-- Opening Marker --

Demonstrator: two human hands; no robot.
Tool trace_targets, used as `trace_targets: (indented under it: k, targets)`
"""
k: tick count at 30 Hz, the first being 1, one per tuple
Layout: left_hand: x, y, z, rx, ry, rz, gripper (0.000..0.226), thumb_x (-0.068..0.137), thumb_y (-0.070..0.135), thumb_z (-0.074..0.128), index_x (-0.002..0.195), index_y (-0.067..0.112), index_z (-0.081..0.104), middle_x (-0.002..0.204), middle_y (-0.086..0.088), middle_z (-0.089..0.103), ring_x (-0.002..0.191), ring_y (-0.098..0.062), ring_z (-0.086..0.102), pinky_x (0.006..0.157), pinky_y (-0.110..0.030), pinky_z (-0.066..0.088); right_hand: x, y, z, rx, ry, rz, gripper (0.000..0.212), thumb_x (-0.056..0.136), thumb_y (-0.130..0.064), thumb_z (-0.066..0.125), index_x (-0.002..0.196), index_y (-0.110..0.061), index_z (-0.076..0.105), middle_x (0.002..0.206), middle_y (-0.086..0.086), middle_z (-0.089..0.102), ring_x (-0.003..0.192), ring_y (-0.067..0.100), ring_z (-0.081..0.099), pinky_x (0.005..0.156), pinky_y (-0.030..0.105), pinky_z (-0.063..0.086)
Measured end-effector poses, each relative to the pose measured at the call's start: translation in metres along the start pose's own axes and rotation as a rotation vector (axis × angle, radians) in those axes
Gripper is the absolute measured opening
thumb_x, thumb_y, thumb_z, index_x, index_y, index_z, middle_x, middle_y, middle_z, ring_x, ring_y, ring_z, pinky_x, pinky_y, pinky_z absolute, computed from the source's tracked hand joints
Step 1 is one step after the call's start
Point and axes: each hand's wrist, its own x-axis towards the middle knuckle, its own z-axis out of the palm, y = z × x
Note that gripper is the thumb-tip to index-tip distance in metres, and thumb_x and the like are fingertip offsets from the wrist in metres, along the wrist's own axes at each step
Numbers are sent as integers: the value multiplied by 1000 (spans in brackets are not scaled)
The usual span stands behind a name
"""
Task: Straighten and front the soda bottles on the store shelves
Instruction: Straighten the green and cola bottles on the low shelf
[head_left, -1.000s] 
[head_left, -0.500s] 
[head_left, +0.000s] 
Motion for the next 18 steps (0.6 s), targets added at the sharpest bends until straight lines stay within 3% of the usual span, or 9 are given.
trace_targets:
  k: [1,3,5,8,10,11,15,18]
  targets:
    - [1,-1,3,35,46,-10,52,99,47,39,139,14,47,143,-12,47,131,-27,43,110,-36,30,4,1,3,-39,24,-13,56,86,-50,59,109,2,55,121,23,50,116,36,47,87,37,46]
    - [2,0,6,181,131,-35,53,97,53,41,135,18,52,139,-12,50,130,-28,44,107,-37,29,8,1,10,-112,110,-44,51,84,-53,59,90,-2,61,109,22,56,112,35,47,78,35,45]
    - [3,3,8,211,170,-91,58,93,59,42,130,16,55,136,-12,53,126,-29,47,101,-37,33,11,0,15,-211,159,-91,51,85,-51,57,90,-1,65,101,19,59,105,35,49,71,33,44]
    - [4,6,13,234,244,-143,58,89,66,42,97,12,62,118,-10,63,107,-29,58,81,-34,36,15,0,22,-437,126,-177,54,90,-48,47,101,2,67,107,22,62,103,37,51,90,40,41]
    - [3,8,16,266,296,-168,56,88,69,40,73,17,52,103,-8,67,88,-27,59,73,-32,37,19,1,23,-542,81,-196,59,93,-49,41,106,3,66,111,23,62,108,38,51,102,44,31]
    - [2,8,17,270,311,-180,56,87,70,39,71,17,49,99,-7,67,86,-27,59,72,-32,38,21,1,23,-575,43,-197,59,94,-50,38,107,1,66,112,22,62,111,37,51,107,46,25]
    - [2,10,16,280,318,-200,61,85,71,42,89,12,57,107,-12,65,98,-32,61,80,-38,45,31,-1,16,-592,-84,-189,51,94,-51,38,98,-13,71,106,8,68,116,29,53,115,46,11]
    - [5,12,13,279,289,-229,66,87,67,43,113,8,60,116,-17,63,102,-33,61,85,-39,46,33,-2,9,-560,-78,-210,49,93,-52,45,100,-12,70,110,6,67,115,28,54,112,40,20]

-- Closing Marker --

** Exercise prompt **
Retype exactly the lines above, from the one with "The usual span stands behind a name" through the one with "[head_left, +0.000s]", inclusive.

** Answer to this exercise **
The usual span stands behind a name
"""
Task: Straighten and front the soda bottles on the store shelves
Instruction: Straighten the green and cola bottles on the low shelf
[head_left, -1.000s] 
[head_left, -0.500s] 
[head_left, +0.000s] 

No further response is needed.